◆ WORK TO COMPLETE
Look through the lines below and copy each one that includes "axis".

***** INPUT DATA *****

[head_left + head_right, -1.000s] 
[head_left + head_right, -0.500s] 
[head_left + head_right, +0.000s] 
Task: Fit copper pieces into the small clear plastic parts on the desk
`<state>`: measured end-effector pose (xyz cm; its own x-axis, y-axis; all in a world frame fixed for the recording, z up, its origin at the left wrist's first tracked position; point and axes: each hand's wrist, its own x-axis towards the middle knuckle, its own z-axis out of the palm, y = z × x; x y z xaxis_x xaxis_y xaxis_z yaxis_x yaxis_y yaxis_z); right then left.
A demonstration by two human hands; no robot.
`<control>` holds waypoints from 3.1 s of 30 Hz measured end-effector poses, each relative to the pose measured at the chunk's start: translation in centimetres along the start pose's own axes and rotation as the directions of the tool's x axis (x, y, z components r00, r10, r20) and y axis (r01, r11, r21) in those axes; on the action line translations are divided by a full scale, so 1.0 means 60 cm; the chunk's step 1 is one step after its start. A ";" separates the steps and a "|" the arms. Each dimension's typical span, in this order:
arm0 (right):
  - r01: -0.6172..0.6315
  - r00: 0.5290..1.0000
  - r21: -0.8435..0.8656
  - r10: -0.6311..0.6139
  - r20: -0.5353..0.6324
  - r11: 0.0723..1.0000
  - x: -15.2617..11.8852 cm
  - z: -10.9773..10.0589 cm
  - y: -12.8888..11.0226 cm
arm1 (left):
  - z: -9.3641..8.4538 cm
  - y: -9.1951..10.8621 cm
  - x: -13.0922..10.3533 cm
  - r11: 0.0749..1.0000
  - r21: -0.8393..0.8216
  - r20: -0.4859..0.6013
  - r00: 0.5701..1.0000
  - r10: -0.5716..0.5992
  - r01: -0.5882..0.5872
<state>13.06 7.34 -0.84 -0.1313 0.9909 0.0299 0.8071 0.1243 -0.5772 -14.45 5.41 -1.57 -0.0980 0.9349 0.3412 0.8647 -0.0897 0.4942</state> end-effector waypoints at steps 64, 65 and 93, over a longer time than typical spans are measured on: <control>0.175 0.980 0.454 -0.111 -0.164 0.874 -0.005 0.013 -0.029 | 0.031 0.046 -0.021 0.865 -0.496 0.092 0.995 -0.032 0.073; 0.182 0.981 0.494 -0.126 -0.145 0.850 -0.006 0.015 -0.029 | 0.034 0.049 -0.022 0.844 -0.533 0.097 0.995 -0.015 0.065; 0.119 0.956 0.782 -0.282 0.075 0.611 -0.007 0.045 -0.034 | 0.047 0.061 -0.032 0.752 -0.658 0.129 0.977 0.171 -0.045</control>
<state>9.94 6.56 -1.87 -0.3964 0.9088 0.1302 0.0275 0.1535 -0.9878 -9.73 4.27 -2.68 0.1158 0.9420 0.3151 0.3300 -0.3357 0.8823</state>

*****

◆ EXPECTED OUTPUT
`<state>`: measured end-effector pose (xyz cm; its own x-axis, y-axis; all in a world frame fixed for the recording, z up, its origin at the left wrist's first tracked position; point and axes: each hand's wrist, its own x-axis towards the middle knuckle, its own z-axis out of the palm, y = z × x; x y z xaxis_x xaxis_y xaxis_z yaxis_x yaxis_y yaxis_z); right then left.
`<control>` holds waypoints from 3.1 s of 30 Hz measured end-effector poses, each relative to the pose measured at the chunk's start: translation in centimetres along the start pose's own axes and rotation as the directions of the tool's x axis (x, y, z components r00, r10, r20) and y axis (r01, r11, r21) in those axes; on the action line translations are divided by a full scale, so 1.0 means 60 cm; the chunk's step 1 is one step after its start. A ";" separates the steps and a "|" the arms. Each dimension's typical span, in this order:

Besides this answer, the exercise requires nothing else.